Extensible records shine most when writing and working with frameworks. Take a web server framework for instance. It’s common for frameworks to support composable, reusable middleware that you can easily plug into your app. See how the following authenticate_user middleware function is used:

let me_route =
get("/me")
>>> authenticate_user
>>> fun req ->
  User.json req.ctx.user |> Response.send(200)

In our pretend web framework, a route has a context. This context happens to be an extensible record, allowing middleware to extended it with arbitrary fields. In this case, the authenticate_user function extends req.ctx with a new user field.

This is a powerful pattern, evidenced when you start working with multiple middleware functions:

let update_team_route =
patch("/teams")

(* Adds req.ctx.team *)
>>> param(id => { team: Team.get(id) })

(* Adds req.ctx.user *)
>>> auth_user

(* Checks req.ctx.user has access to req.ctx.team *)
>>> auth_team_admin

(* Adds req.ctx.body *)
>>> json_body
>>> fun req -> ...

Extensible records take some of the best aspects from both the dynamic and static programming worlds. Even though our functions add arbitrary fields, OCaml will statically disallow you from composing middleware that try to read fields that don’t exist.

The Ideal Solution

In an ideal world, OCaml would support extensible records directly. Due to how current “normal” records are optimized for speedy constant access, this would have to be separate from that.

I have two ideas on how to approach this, but I don’t want to take too much focus away from the interim solution.

See the ideas

Idea 1: New Datatype

As a new, built-in datatype, extensible records would only need (I think) minimal syntax to introduce into the language. For starters, an extensible record can be marked by a backtick (giving a nod to polymorphic variants), whereas updating a record can be marked using a pipe character, a with keyword, or nothing at all:

let x_rec = `{ x = 10 }

let xyz_rec = `{ x_rec | y = "hmm"; z = "nice" }
(* or *)
let xyz_rec = `{ x_rec with y = "hmm"; z = "nice" }
(* or *)
let xyz_rec = `{ x_rec; y = "hmm"; z = "nice" }

Field access will probably require more bikeshed, but here’s one way to do it:

let x_rec = `{ x = 10 }
let n = x_rec`.x

Whichever operator is chosen, type inference will of course be as streamline as the rest of the language:

let f record = record`.x + record`.y

Here f is inferred as having the type `{ x: int; y: int; 'r } -> int

Idea 2: Extensible Objects

When it comes to typing, OCaml’s object system is already very close to extensible records. The only missing feature is OCaml cannot extend an arbitrary object with a new method. This might look something like:

let obj2 = object extend obj1 with method y = 20 end

A major downside is the mismatch where how objects have internal state while extensible records do not. This isn’t a blocker to the feature, but it might be a blocker to optimization. A way to mark an object as “pure” might solve this problem.

The Interim Solution

My primary motivator for wanting extensible records is to use it with BuckleScript. This is why I present a small addition that could be implemented and used today, without blocking any potential future implementation of our extensible friends.
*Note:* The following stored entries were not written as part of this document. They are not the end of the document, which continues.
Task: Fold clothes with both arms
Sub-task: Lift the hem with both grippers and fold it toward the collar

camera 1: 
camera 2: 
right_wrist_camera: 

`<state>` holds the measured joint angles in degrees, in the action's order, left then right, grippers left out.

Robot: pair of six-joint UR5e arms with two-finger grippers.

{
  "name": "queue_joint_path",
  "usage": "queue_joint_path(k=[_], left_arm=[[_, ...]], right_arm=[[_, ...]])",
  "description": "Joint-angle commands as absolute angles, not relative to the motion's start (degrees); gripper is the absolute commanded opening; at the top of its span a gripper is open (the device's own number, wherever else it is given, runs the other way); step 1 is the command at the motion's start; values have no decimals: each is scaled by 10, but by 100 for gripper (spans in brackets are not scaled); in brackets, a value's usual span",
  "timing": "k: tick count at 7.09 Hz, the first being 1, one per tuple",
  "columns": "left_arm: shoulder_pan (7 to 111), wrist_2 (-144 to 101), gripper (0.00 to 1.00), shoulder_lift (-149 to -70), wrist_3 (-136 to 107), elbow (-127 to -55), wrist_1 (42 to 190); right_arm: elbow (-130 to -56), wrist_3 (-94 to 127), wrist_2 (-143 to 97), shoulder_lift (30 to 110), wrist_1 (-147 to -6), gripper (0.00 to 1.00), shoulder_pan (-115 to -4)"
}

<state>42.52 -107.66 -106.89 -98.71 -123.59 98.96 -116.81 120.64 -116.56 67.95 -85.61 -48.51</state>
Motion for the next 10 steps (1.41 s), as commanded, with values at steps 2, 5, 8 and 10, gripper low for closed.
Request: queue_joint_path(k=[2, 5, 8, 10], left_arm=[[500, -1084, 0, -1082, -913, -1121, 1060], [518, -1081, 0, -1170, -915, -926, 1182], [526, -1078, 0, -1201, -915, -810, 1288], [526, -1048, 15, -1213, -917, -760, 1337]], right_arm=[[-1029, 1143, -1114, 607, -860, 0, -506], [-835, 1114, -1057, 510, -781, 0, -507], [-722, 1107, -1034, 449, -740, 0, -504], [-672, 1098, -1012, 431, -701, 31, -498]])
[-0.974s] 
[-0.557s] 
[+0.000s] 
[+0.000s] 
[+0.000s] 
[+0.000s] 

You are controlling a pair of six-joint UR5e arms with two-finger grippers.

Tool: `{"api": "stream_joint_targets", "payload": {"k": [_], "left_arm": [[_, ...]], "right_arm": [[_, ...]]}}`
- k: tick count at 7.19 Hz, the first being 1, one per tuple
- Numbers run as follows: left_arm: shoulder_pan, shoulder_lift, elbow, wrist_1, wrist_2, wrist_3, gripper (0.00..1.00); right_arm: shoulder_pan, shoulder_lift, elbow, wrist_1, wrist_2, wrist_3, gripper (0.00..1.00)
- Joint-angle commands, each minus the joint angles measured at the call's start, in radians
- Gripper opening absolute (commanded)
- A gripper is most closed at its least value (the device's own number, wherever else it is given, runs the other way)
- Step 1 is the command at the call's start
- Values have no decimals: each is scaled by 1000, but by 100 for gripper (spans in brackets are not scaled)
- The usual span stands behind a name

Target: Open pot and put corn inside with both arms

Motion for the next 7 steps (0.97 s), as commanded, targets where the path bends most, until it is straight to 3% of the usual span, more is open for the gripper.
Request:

The following code is already valid OCaml:

type t = < m : int >
type u = < n : int; t; k : int >

However, the following is not:

# type 'a add_x = (< .. > as 'a) -> < 'a; x : int >;;
Error: The type < .. > is not an object type

If something like this could be supported in the type system, we could immediately start using it in BuckleScript external types compiling to JavaScript objects. In other words, this would be useful even without a native OCaml extensible records implementation.

Conclusion

Extensible records are a powerful feature that allow writing APIs that are both succinct and type safe. I really, really want extensible types for the web framework I’m writing in BuckleScript!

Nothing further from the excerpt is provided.